Udara semakin menipis. Tekanan di sekeliling mereka terasa seperti gelombang berat yang mencoba meremukkan tubuh siapa pun yang berani mendaki lebih tinggi. Empat sosok terlihat berjuang di jalur sempit berbatu hanya beberapa langkah lagi dari puncak.
Yuji Daofei berada paling depan. Nafasnya teratur, tatapan matanya tetap dingin, tapi langkahnya mantap. Di belakangnya, Yun Xiwe terus melangkah dengan tekad membara, sementara Xieyi Zui terlihat kelelahan, namun masih terus mendaki dengan gigih.
Wang Xuei berada paling belakang. Keringat membasahi pelipisnya. Ia mencuri pandang ke arah Xieyi yang hampir mencapai batu pijakan tinggi di depannya satu langkah lagi dan gadis itu akan menyusul Yun Xiwe.
Namun senyum tipis muncul di wajah Wang Xuei. Bukan senyum hangat… melainkan senyum dengan niat tersembunyi.

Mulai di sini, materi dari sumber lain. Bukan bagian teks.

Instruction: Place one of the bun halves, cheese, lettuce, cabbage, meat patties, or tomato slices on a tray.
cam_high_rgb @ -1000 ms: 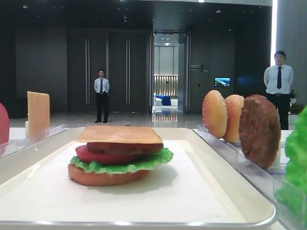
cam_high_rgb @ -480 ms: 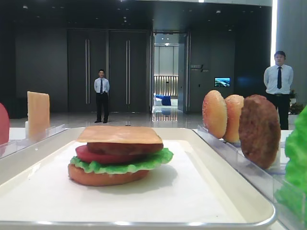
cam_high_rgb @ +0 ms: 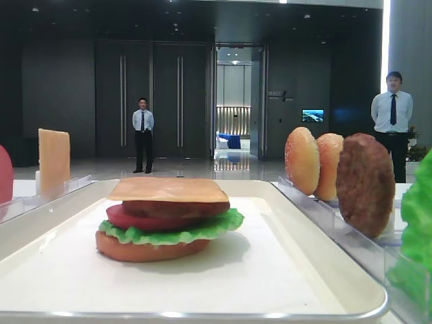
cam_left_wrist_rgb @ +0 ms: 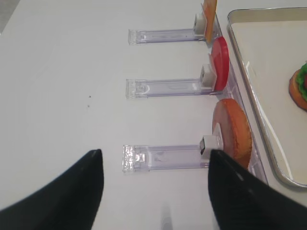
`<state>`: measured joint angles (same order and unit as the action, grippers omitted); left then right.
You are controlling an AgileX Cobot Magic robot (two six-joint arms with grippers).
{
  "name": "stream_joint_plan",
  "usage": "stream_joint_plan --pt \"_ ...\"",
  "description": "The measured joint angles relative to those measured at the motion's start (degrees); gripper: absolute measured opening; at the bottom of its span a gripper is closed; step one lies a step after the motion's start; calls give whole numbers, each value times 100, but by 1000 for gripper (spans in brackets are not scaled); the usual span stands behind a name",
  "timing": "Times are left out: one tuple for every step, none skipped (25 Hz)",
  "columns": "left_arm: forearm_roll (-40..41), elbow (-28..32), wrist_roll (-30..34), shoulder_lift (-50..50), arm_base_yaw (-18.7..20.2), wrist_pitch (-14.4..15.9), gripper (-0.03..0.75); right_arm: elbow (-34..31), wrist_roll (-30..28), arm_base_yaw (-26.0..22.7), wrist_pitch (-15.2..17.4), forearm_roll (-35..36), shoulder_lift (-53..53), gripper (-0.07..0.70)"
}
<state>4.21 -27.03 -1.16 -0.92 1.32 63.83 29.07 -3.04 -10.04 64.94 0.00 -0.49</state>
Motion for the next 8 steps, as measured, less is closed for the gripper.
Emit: stream_joint_plan --pt "0 0 0 0 0 0 514 0 0 0 0 0 0 426" --pt "0 0 0 0 0 0 511 0 0 0 0 0 0 426" --pt "0 0 0 0 0 0 506 0 0 0 0 0 0 426" --pt "0 0 0 0 0 0 502 0 0 0 0 0 0 426" --pt "0 0 0 0 0 0 494 0 0 0 0 0 0 426" --pt "0 0 0 0 0 0 484 0 0 0 0 0 0 426" --pt "0 0 0 0 0 0 475 0 0 0 0 0 0 426" --pt "0 0 0 0 0 0 463 0 0 0 0 0 0 426"
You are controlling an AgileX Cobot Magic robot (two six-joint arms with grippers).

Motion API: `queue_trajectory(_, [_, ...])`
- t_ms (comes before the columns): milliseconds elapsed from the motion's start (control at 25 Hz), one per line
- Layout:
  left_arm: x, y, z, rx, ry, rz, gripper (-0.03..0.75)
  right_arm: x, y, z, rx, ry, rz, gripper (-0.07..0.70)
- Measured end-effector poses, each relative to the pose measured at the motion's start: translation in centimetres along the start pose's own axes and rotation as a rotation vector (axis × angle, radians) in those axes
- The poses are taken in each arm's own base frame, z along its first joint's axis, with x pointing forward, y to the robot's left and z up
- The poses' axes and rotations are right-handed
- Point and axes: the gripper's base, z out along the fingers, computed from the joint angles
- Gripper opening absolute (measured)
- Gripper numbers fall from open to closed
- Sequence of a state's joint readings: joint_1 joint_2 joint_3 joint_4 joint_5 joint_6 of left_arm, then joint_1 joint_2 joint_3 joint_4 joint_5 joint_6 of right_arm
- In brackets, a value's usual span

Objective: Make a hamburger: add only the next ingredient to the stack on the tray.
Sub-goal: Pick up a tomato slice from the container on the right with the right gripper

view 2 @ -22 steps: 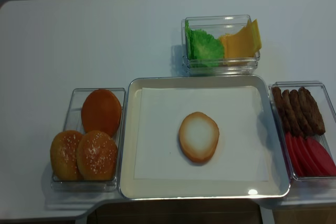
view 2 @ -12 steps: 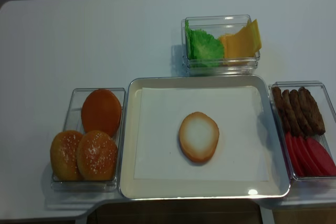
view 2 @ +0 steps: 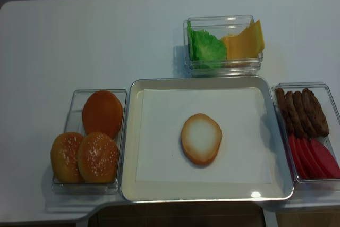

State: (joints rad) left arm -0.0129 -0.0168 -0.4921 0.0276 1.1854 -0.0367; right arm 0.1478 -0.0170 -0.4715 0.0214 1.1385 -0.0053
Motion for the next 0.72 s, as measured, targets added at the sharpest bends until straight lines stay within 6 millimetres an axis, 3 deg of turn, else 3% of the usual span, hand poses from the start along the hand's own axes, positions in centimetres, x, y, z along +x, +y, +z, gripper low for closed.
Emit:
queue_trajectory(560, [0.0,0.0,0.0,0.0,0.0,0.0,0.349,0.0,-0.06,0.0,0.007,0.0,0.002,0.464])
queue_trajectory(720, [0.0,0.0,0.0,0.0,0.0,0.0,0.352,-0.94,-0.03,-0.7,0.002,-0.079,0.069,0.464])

Ck. Tangannya meraih segenggam pasir dan beberapa batu kecil dari sela bebatuan. Dengan cepat dan licik, ia melemparkannya ke arah Xieyi Zui.
Bruak!
"Ah!" Xieyi tersentak saat batu menghantam pundaknya, membuat pijakannya tergelincir. Tubuhnya nyaris jatuh ke belakang sebelum ia menahan diri dengan satu tangan.
"Xieyi!" seru Yun Xiwe sambil berbalik.
Xieyi menatap ke bawah dengan mata membara, wajahnya penuh amarah. Pandangannya langsung mengunci Wang Xuei yang tampak pura-pura kelelahan.
Xieyi Zui dengan suara gemetar menahan amarah,
“Kau pikir aku tak tahu siapa yang melempar itu?”
Wang Xuei hanya tersenyum miring, tidak berkata sepatah kata pun.
Yuji Daofei berhenti melangkah. Ia menoleh pelan, lalu menatap Wang Xuei dengan mata setajam bilah es.
Yuji Daofei menatap dengan dingin dan berkata.
“Permainan kotor di tempat seperti ini? Terlalu rendah… bahkan untukmu, Wang Xuei.”
Yun Xiwe ikut berbicara, suaranya tetap lembut, tapi penuh ketegasan.
“Kalau kau lebih sibuk menjatuhkan orang lain daripada mendaki, maka kau sudah kalah… jauh sebelum puncak.”
Wang Xuei mengepalkan tangan, ekspresinya berubah tak suka.
Wang Xuei berkata dalam hati dengan sinis, "Selalu sok benar… Kita lihat siapa yang tersenyum terakhir."
Xieyi Zui menarik napas panjang, meredam amarahnya. Ia menoleh ke Yuji dan Yun lalu mengangguk pelan, melanjutkan langkah meski pundaknya masih nyeri.
Di kejauhan, Jia Wei dan Yuwei masih berdiri di batas Wilayah Zhi. Angin membawa riak energi dari puncak gunung ke arah mereka.
Jia Wei memandang langit dan berkata, “Empat Buah Surgawi… Dunia sedang berubah.”
Yuwei berbisik, “Mereka masih di sana… Tapi Gunung Lihai tidak akan membiarkan sembarang orang menyentuh puncaknya.”
Area Luas Sekitar Gunung
We Jita duduk bersila di batu besar, jauh dari jalur para murid lain. Ia menatap ke atas, wajahnya tenang tapi mata tajamnya mencerminkan perhitungan.
“Empat buah... Puncak itu akan menjadi medan nyata. Hanya satu yang akan bertahan.”